Each line of the listing below containing the word "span" should be returned.

++++

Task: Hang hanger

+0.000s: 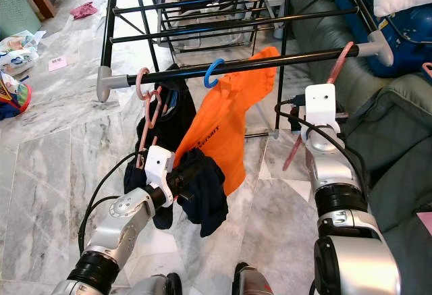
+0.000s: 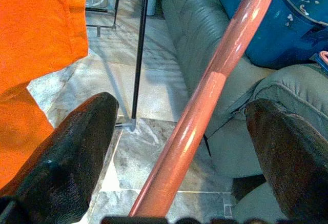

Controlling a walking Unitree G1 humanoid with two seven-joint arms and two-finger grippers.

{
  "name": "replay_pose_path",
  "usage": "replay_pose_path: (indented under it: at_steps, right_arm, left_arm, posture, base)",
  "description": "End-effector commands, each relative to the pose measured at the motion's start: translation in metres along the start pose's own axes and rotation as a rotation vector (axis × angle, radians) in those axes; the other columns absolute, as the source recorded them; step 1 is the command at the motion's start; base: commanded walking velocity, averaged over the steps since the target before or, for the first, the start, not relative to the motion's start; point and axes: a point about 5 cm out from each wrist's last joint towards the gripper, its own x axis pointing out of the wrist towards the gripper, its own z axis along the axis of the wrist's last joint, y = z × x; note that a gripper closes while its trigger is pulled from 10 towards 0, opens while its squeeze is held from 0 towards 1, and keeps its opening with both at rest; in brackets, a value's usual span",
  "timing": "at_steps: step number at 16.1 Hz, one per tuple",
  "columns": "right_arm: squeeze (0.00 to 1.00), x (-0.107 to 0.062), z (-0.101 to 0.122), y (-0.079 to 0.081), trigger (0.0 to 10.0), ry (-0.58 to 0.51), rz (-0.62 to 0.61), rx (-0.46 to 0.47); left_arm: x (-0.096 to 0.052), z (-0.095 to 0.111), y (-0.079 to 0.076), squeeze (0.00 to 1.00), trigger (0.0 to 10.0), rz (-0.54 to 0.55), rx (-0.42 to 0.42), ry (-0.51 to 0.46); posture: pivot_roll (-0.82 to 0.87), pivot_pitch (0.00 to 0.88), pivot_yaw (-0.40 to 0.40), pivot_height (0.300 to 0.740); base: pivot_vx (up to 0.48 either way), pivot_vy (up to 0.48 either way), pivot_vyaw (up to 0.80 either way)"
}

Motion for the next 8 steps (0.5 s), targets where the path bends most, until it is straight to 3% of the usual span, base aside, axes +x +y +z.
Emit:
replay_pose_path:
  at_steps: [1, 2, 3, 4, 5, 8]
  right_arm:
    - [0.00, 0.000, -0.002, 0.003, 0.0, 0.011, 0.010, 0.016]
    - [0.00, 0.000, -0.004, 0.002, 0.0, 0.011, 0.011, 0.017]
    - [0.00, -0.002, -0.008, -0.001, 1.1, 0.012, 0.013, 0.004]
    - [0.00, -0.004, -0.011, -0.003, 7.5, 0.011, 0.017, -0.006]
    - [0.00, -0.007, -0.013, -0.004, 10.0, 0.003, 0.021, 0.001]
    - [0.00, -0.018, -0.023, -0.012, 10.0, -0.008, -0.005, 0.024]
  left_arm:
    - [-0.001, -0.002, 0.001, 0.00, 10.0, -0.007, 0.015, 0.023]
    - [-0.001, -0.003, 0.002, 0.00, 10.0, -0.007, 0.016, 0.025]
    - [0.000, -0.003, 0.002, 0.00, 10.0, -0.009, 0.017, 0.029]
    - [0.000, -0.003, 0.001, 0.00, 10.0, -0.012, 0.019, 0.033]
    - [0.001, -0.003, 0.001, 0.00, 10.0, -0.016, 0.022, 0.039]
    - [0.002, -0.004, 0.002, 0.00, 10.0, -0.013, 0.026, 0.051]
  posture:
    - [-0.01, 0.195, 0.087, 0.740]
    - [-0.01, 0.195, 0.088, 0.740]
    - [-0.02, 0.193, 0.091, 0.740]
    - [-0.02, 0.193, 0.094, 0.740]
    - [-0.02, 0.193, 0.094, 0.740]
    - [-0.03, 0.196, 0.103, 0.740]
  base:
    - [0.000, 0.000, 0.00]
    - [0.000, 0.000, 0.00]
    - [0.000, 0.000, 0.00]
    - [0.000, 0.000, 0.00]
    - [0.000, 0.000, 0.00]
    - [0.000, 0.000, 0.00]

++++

== WRITTEN ANSWER ==
  "description": "End-effector commands, each relative to the pose measured at the motion's start: translation in metres along the start pose's own axes and rotation as a rotation vector (axis × angle, radians) in those axes; the other columns absolute, as the source recorded them; step 1 is the command at the motion's start; base: commanded walking velocity, averaged over the steps since the target before or, for the first, the start, not relative to the motion's start; point and axes: a point about 5 cm out from each wrist's last joint towards the gripper, its own x axis pointing out of the wrist towards the gripper, its own z axis along the axis of the wrist's last joint, y = z × x; note that a gripper closes while its trigger is pulled from 10 towards 0, opens while its squeeze is held from 0 towards 1, and keeps its opening with both at rest; in brackets, a value's usual span",
Motion for the next 8 steps (0.5 s), targets where the path bends most, until it is straight to 3% of the usual span, base aside, axes +x +y +z.

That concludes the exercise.